Since ‘TV’ is very strongly correlated to ‘Sales’, let’s first build a simple linear regression model with ‘TV’ as the predictor variable.

The first important step before building a model is to perform the test-train split. To split the model, you use the **train_test_split** function.

```
from sklearn.model_selection import train_test_split
X_train_lm, X_test_lm, y_train_lm, y_test_lm = train_test_split(X, y, train_size = 0.7, test_size = 0.3, random_state = 100)
```

From now on, you will always use the SKLearn library to perform a test-train split before fitting a model on any data.

After you import the **statsmodel.api**, you can create a simple linear regression model in just few steps.

```
import statsmodels.api as sm
X_train_sm = sm.add_constant(X_train)
lr = sm.OLS(y_train, X_train_sm)
lr_model=lr.fit()
```

Here, **OLS stands for Ordinary Least Squares**, which is the method that ‘statsmodels’ use to fit the line. You use the command ‘add_constant’ so that statsmodels also fits an intercept. If you don’t use this command, it will fit a line passing through the origin by default.

Now, let’s take a look again at the summary statistics that was outputted by the model.

## Summary Statistics

Now, let’s take a look at the summary statistics that was outputted by the model again.

**F-statistic**

You were introduced to a new term named **F-statistic** and **Prob(F-statistic)**. Now, recall that in the last segment, you did a hypothesis test for beta to determine whether or not the coefficient β1 outputted by the model was significant or not. Now, F-statistic is similar in the sense that now instead of testing the significance of each of the betas, it tells you whether the overall model fit is significant or not. This parameter is examined because many a time it happens that even though all of your betas are significant, but your overall model fit might happen just by chance.

The heuristic is similar to what you learnt in the normal p-value calculation as well. If the ‘**Prob (F-statistic)’** is less than **0.05**, you can conclude that the overall model fit is significant. If it is greater than 0.05, you might need to review your model as the fit might be by chance, i.e. the line may have just luckily fit the data. In the image above, you can see that the p-value of the F-statistic is **1.52e-52 ** which is practically a zero value. This means that the model for which this was calculated is definitely significant since it is less than 0.05.

This will be more appreciable when you study multiple linear regression since there you have a lot of betas for the different predictor variables and thus it is very helpful in determining if all the predictor variables together as a whole are significant or not or simply put, it tells you whether the model fit as a whole is significant or not.

**R-squared**

Like you studied earlier as well, R-squared value tells you exactly how much variance in the data has been explained by the model. In our case, the R-squared is about 0.816 which means that the model is able to explain 81.6% of the variance which is pretty good.

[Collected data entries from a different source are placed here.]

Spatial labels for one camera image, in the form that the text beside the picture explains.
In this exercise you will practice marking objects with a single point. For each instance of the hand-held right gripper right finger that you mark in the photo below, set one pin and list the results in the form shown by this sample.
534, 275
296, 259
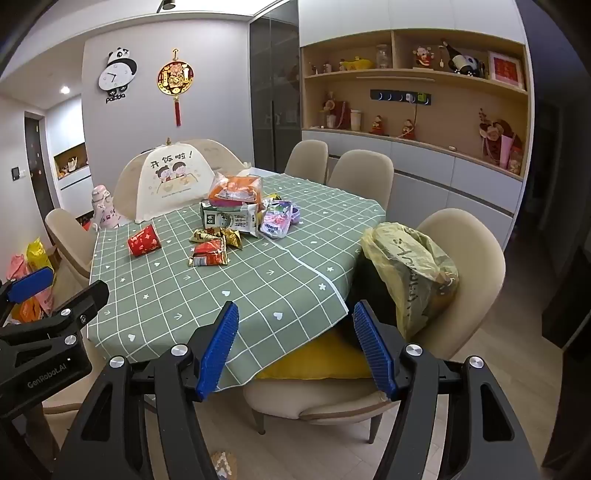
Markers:
374, 350

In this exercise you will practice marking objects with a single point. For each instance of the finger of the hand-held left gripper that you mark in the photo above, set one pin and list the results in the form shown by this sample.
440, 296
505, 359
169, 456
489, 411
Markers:
30, 284
87, 304

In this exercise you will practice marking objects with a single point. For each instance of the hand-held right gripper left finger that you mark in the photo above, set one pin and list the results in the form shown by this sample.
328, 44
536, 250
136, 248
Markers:
217, 350

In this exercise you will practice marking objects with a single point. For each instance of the black trash bin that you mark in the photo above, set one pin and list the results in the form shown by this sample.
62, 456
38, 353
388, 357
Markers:
374, 286

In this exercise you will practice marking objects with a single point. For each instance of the yellow bin liner bag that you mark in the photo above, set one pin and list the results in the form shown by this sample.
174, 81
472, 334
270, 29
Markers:
415, 272

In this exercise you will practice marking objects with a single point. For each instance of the red snack wrapper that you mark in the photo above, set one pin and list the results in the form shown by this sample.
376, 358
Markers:
208, 256

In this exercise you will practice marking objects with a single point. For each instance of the gold snack wrapper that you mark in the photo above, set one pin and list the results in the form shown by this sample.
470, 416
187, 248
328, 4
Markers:
217, 236

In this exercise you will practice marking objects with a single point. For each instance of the green white milk carton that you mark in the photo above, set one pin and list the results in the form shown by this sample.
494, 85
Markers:
217, 216

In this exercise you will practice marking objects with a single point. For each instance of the pink cartoon packet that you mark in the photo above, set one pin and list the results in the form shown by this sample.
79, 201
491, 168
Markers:
275, 221

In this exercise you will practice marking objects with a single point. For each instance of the yellow snack packet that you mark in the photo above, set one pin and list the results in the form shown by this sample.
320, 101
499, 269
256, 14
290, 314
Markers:
271, 201

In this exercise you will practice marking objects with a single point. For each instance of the red orange snack packet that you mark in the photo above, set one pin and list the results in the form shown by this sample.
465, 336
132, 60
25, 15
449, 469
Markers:
238, 187

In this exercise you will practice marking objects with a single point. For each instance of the pink shopping bag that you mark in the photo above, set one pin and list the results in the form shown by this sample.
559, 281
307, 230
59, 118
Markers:
18, 267

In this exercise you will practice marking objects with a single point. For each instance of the yellow shopping bag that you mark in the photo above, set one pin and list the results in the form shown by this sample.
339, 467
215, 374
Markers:
39, 254

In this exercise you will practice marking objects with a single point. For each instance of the yellow seat cushion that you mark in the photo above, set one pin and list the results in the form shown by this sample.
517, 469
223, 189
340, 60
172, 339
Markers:
314, 360

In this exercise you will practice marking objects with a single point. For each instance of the beige dining chair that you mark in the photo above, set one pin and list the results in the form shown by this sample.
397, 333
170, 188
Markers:
305, 159
362, 177
67, 235
466, 258

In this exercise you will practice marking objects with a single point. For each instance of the green checked tablecloth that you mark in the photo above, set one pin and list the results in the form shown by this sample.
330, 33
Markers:
277, 286

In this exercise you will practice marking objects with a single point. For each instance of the pink water bottle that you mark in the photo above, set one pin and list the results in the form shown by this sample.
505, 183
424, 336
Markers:
105, 210

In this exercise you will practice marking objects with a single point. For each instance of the fuzzy beige slipper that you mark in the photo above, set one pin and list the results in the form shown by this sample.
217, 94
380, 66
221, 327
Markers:
224, 466

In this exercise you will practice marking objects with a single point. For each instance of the dark brown door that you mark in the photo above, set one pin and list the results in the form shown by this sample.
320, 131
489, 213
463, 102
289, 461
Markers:
39, 161

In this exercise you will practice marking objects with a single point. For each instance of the beige cartoon print food cover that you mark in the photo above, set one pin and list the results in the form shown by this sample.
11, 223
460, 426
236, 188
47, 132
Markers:
171, 184

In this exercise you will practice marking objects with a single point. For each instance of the purple plastic toy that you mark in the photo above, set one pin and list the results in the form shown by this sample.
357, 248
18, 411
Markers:
294, 214

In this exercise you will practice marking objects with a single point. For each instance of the white sideboard cabinet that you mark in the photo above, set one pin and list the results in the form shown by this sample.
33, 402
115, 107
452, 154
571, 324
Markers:
438, 184

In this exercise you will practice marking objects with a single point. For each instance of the small red seated figurine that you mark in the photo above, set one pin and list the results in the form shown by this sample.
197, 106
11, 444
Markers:
377, 125
407, 129

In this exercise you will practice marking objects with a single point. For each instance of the white tumbler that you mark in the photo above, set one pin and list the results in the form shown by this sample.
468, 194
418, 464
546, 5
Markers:
355, 120

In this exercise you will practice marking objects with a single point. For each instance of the red gift bag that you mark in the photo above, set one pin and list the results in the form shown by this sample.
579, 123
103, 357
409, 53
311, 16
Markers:
341, 115

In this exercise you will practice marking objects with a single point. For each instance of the beige flower ornament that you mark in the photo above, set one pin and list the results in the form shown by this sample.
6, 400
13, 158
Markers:
329, 110

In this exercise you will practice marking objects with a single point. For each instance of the dark glass cabinet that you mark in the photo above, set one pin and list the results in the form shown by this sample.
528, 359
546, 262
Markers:
274, 78

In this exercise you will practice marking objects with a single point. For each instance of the glass jar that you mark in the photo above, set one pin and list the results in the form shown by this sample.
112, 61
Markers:
382, 57

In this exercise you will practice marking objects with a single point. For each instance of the red fortune god figurine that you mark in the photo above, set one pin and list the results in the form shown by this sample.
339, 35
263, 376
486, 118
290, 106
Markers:
422, 57

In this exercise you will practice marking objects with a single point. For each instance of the panda plush wine bottle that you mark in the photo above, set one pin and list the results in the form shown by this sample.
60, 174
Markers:
464, 62

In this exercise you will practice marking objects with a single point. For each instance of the red framed picture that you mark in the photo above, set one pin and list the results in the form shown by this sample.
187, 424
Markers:
506, 70

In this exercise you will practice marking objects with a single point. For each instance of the ceiling spotlight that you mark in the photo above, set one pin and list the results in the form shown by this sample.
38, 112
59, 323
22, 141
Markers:
166, 4

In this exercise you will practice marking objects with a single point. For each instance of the wall switch panel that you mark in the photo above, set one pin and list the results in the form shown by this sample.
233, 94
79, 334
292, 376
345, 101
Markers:
18, 173

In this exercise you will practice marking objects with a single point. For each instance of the wall niche with ornaments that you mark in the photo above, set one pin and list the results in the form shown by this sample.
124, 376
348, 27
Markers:
71, 161

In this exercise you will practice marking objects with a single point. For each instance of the panda wall clock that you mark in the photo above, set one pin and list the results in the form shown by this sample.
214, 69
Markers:
115, 76

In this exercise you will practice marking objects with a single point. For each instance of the red gold wall ornament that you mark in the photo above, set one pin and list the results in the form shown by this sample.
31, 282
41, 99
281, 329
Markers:
174, 78

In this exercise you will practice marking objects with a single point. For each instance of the wooden wall shelf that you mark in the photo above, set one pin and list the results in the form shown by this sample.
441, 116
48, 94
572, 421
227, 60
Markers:
461, 115

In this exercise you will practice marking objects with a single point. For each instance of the black power strip rail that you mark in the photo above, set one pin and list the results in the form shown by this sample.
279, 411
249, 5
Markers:
392, 96

**Coefficients and p-values**

The p-values of the coefficients (in this case just one coefficient for TV) tell you whether the coefficient is significant or not. In this case, the coefficient of TV came out to be **0.0545** with a standard error of about **0.002**. Thus, you got a t-value of **24.722 **which lead to a practically **zero p-value**. Hence, you can say that your coefficient is indeed significant.

Apart from this, the summary statistics outputs a few more metrics which are not of any use as of now. But you’ll learn about some more of them in multiple linear regression.

Let’s see how the model actually looks by plotting it.

You visualised the predicted regression line on the scatter plot of the training data which is one of the things you should do as a part of model evaluation.